You are viewing a plain text version of this content. The canonical link for it is here.
Posted to j-dev@xerces.apache.org by bu...@apache.org on 2004/03/19 23:10:05 UTC
DO NOT REPLY [Bug 27807] New: -
SAXParser beheading some strings
DO NOT REPLY TO THIS EMAIL, BUT PLEASE POST YOUR BUG
RELATED COMMENTS THROUGH THE WEB INTERFACE AVAILABLE AT
<http://issues.apache.org/bugzilla/show_bug.cgi?id=27807>.
ANY REPLY MADE TO THIS MESSAGE WILL NOT BE COLLECTED AND
INSERTED IN THE BUG DATABASE.
http://issues.apache.org/bugzilla/show_bug.cgi?id=27807
SAXParser beheading some strings
Summary: SAXParser beheading some strings
Product: Xerces2-J
Version: 2.6.0
Platform: PC
OS/Version: Linux
Status: NEW
Severity: Major
Priority: Other
Component: SAX
AssignedTo: xerces-j-dev@xml.apache.org
ReportedBy: arenson@spatzel.net
Platforms tested are AIX and Gentoo Linux.
I have a java parser that implements ContentHandler and uses SAXParser
to create a tab-delimited file of a subset of information in an XML file.
My problem is that small percentages of the results from this code are being
beheaded, by which I mean the string that's being returned is a subset of what's
actually in the XML, with characters missing from the front of the string.

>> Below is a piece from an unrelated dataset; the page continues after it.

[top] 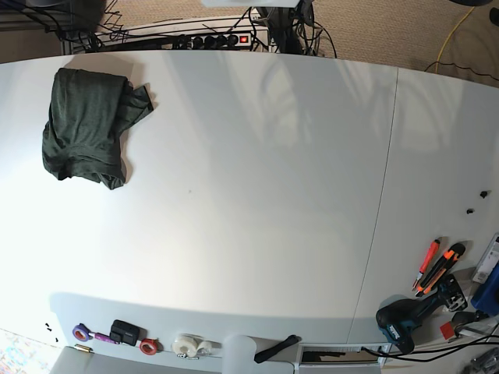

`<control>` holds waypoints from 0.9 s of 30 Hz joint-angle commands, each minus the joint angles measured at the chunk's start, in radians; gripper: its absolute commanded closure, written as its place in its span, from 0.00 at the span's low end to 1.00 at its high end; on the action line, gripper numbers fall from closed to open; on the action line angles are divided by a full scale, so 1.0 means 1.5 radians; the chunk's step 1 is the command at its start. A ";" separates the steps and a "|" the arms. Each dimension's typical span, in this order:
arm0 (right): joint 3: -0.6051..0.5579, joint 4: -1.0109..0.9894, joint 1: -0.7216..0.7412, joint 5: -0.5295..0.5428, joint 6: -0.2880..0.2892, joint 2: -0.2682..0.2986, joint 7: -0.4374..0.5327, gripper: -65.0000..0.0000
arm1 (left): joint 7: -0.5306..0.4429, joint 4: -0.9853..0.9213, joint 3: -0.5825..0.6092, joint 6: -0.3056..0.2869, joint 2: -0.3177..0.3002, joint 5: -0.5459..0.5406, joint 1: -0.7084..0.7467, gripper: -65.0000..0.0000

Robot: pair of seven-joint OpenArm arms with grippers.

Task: Layout the t-shirt on the table in an organized manner, then fold the t-shirt properly

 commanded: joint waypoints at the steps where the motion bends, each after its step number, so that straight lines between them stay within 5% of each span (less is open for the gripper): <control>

My original XML file is 566+ MBs. I have managed to pare this down to about
a 4 MB file, but haven't yet found a way to reproduce the problem on a smaller
file.
The following urls link to the xml file and the two java files used to parse the
xml into the tab-delimited output:
227.xml
https://www.slashtmp.iu.edu/public/download.php?FILE=aarenson/7404E5qOli
BindParserInter.java
https://www.slashtmp.iu.edu/public/download.php?FILE=aarenson/26035zBIzer
BindHandlerInter.java
https://www.slashtmp.iu.edu/public/download.php?FILE=aarenson/897296MWT3R
The following should compile the code and parse the xml:
> javac BindParserInter.java
> javac BindHandlerInter.java
> java BindParserInter 227.xml > 227.txt
The 227.xml file has 227 BIND-Interaction elements. The last one has the
following subelement:
<Org-ref_taxname>Mus musculus</Org-ref_taxname>
After producing the tab-delimited file, the error I'm seeing is that the last
line in the tab-delimited file contains only 'ulus' in the 7th field.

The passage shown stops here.